André-Louis le miraba, sonriendo tristemente.

—Hoy hice un juramento y condenaría mi alma si lo rompiera.

—¿Quieres decir que te irás, a pesar de todo lo que te he dicho? —tan impetuoso como inconsecuente, el señor de Kercadiou volvía a montar en cólera—: Pues bien, entonces… ¡vete al diablo!

—Empezaré por visitar al procurador del rey.

—Y si te metes en problemas, luego no vengas aquí a suplicar mi ayuda —estalló el señor de Kercadiou. Realmente estaba muy disgustado, y siguió tronando—: Puesto que has escogido desobedecerme, puedes romperte esa cabeza vacía que tienes contra el molino de viento e ir a la perdición.

André-Louis inclinó la cabeza con gesto irónico y se dirigió a la puerta.
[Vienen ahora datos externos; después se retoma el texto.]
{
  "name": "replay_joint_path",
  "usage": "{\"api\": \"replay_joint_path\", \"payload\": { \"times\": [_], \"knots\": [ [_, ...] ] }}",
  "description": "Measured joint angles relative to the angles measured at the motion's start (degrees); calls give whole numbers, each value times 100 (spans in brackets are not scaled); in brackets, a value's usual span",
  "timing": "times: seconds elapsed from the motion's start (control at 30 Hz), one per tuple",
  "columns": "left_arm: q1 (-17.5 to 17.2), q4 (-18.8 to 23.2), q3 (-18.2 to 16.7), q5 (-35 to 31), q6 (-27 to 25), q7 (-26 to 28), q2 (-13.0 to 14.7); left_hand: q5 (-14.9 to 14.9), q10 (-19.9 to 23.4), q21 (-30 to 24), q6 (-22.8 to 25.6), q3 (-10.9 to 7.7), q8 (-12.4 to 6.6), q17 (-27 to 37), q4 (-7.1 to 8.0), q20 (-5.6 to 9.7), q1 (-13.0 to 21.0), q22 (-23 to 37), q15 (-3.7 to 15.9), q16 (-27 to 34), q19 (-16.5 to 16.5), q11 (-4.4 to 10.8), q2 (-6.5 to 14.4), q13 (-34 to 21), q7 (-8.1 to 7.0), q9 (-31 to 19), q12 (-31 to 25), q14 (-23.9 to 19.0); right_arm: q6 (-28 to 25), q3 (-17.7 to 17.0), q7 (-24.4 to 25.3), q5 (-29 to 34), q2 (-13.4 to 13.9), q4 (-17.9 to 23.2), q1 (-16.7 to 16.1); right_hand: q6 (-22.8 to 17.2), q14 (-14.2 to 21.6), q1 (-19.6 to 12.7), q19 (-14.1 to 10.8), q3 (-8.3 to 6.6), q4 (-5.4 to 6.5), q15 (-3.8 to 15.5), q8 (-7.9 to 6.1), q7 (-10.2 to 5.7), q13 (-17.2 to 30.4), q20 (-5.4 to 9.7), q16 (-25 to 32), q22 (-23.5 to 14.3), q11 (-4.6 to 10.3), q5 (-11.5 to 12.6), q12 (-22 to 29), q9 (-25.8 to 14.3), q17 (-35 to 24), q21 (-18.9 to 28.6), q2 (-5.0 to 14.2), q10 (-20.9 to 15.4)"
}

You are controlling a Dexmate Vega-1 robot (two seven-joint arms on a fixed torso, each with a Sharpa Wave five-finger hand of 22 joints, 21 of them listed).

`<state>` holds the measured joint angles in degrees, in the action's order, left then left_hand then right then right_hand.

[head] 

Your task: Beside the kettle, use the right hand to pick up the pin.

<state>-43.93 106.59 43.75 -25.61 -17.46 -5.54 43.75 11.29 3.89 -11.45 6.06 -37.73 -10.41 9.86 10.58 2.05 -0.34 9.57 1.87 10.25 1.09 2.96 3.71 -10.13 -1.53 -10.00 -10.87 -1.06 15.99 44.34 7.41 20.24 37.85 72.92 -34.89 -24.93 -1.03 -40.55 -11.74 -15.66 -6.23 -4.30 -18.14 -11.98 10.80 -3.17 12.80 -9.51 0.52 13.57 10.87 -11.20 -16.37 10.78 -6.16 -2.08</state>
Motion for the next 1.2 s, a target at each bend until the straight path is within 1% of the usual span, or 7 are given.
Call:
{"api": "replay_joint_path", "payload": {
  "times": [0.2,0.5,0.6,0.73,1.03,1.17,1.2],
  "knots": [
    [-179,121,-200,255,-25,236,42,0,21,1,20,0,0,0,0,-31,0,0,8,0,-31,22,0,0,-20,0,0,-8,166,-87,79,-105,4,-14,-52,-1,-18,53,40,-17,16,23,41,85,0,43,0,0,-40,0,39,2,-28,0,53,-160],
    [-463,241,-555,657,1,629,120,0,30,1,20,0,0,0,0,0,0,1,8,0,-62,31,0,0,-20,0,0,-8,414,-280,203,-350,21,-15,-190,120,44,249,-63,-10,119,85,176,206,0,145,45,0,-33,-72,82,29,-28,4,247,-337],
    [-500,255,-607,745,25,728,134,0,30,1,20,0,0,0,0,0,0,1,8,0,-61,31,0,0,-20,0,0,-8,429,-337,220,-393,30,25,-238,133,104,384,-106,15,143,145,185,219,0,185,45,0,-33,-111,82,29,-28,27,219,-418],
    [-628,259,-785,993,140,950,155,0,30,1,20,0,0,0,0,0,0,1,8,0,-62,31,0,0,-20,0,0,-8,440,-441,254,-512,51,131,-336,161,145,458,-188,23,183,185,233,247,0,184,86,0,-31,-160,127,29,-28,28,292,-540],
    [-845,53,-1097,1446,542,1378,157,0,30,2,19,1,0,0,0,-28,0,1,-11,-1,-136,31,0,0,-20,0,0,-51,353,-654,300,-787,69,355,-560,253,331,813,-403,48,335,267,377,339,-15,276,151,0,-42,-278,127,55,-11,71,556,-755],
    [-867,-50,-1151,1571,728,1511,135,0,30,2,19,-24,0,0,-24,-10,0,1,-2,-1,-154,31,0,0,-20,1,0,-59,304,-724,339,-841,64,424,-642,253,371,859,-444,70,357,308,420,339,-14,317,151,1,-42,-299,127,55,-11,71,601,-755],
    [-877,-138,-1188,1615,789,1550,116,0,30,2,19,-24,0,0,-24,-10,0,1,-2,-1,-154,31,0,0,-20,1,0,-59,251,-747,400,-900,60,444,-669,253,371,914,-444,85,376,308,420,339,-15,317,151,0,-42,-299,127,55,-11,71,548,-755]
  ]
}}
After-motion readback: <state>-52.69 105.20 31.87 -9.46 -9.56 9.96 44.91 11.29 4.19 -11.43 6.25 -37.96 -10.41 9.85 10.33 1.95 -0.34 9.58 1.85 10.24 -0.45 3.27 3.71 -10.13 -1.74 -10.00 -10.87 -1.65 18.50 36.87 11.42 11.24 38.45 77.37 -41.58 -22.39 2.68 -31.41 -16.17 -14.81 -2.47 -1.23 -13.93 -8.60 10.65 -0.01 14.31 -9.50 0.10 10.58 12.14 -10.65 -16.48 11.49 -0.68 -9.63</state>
—Si el molino fuera demasiado grande —dijo desde el umbral—, ya veré qué hago con el viento que lo mueve. Adiós, padrino.

Y salió dejando solo al señor de Kercadiou que, con el rostro rojo de ira, trataba de descifrar la última frase de su ahijado. En realidad, su mente no era lo bastante aguda para comprender ni a André-Louis ni al señor de La Tour d’Azyr. Por eso ahora estaba igualmente enojado con los dos. Consideraba que esos hombres testarudos, que siguen obstinadamente sus impulsos, son realmente muy problemáticos e irritantes. Él amaba la vida tranquila y quería estar en paz con sus vecinos. Y le parecía tan obvio que ése era el mejor estilo de vida, que sólo los locos podían empeñarse en vivir de otra manera.